ASSIGNMENT:
Repeat the lines below exactly as written, please, from the line with "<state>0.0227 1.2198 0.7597" to the line with "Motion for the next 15", both lines included, and no others.

Collected data:
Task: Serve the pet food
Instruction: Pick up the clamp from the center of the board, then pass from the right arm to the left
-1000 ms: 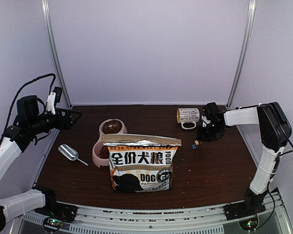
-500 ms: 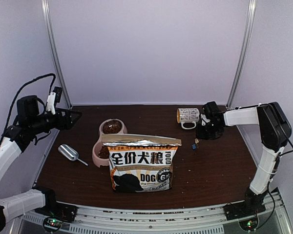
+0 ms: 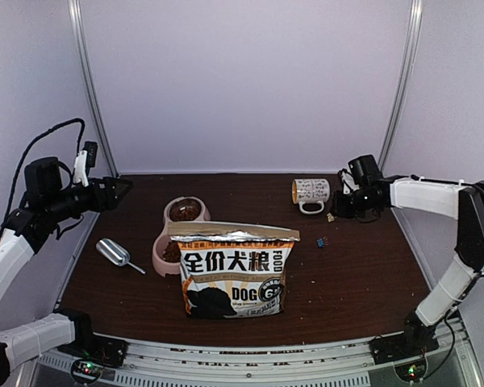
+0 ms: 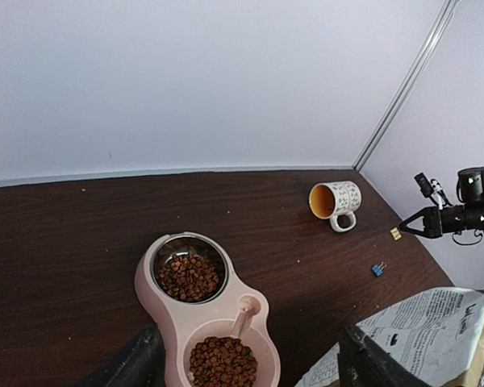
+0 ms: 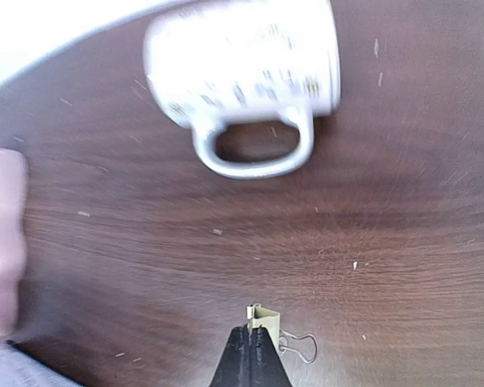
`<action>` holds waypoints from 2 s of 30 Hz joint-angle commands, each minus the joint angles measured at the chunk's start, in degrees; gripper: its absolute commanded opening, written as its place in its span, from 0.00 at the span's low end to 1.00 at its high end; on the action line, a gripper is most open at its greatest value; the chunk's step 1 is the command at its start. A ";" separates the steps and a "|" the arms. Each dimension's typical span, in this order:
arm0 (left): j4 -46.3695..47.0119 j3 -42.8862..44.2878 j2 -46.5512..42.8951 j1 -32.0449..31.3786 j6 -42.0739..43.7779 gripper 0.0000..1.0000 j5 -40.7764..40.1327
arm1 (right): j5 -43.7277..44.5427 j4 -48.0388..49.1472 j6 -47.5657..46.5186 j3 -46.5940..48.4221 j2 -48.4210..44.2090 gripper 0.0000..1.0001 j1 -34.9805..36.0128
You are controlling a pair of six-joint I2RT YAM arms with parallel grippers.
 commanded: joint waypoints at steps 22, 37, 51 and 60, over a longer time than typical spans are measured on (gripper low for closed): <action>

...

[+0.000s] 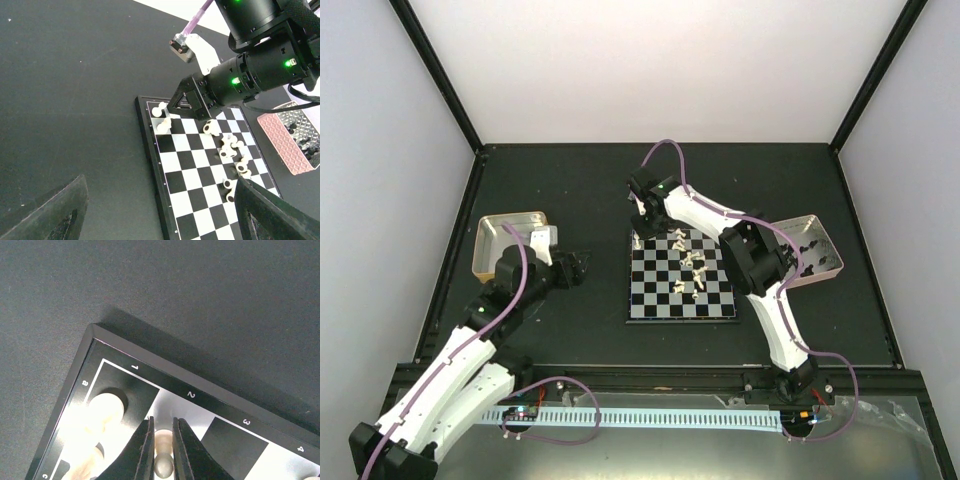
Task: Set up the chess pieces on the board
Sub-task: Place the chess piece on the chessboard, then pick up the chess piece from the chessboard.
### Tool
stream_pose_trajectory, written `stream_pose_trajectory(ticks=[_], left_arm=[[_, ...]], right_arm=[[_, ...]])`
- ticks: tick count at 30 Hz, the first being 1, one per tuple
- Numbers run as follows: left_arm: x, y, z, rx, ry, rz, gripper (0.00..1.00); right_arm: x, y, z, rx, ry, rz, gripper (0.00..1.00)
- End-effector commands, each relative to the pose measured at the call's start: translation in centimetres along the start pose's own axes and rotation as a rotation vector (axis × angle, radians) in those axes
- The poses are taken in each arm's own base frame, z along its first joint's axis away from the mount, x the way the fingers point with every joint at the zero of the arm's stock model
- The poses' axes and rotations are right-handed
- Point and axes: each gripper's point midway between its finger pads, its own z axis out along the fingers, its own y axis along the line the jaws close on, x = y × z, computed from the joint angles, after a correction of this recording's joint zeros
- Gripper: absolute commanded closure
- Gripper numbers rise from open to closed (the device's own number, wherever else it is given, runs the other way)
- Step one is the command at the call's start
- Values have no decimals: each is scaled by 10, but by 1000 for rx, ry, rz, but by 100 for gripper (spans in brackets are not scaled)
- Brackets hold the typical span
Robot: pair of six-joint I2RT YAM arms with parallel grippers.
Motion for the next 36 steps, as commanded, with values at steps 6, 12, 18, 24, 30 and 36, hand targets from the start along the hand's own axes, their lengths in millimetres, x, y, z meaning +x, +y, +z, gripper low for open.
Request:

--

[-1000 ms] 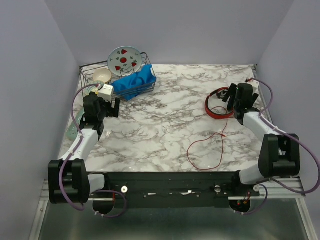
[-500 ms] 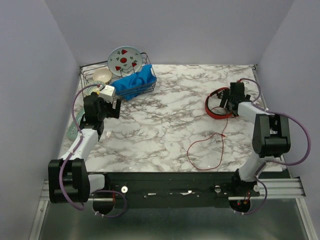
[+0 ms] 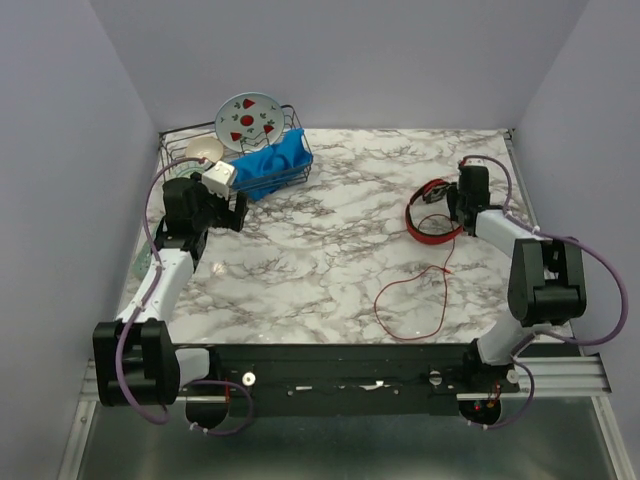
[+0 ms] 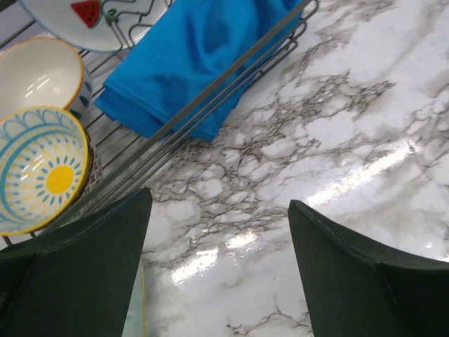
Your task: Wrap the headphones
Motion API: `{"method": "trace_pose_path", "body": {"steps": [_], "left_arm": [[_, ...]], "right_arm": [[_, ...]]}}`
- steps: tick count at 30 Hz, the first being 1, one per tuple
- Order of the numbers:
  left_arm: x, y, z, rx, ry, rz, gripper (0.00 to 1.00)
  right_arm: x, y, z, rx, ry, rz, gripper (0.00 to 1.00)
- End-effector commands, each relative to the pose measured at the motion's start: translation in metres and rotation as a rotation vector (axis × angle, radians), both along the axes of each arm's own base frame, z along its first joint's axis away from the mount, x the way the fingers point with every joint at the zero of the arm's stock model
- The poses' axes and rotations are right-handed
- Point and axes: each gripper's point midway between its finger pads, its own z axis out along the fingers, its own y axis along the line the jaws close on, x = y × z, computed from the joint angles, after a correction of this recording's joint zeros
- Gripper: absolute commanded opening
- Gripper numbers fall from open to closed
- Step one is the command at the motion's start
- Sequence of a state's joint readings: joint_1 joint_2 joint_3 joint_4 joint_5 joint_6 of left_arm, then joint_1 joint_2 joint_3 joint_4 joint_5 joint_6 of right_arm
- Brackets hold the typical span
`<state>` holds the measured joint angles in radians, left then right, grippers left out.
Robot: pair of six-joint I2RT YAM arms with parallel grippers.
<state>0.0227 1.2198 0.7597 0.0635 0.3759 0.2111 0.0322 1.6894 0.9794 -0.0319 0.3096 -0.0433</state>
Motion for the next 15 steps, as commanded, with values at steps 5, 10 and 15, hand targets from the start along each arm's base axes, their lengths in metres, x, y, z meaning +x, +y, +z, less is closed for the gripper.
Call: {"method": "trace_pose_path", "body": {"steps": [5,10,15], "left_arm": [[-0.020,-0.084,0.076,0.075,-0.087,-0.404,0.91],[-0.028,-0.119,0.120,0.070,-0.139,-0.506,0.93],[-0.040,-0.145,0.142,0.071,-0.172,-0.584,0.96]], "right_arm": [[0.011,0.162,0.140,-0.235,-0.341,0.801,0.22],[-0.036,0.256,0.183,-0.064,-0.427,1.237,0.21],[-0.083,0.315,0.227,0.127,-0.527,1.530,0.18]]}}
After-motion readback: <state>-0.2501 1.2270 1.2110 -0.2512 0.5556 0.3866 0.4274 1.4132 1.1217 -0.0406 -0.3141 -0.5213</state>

ANSWER SECTION:
<state>0.0227 1.2198 0.7597 0.0635 0.3759 0.2111 0.0322 1.6894 0.9794 -0.0319 0.3096 -0.0433</state>
Motion for the next 15 steps, as commanded, with values at steps 5, 10 and 15, hand targets from the start along each arm's base axes, their lengths in metres, x, y, z meaning +x, +y, +z, less is closed for the gripper.

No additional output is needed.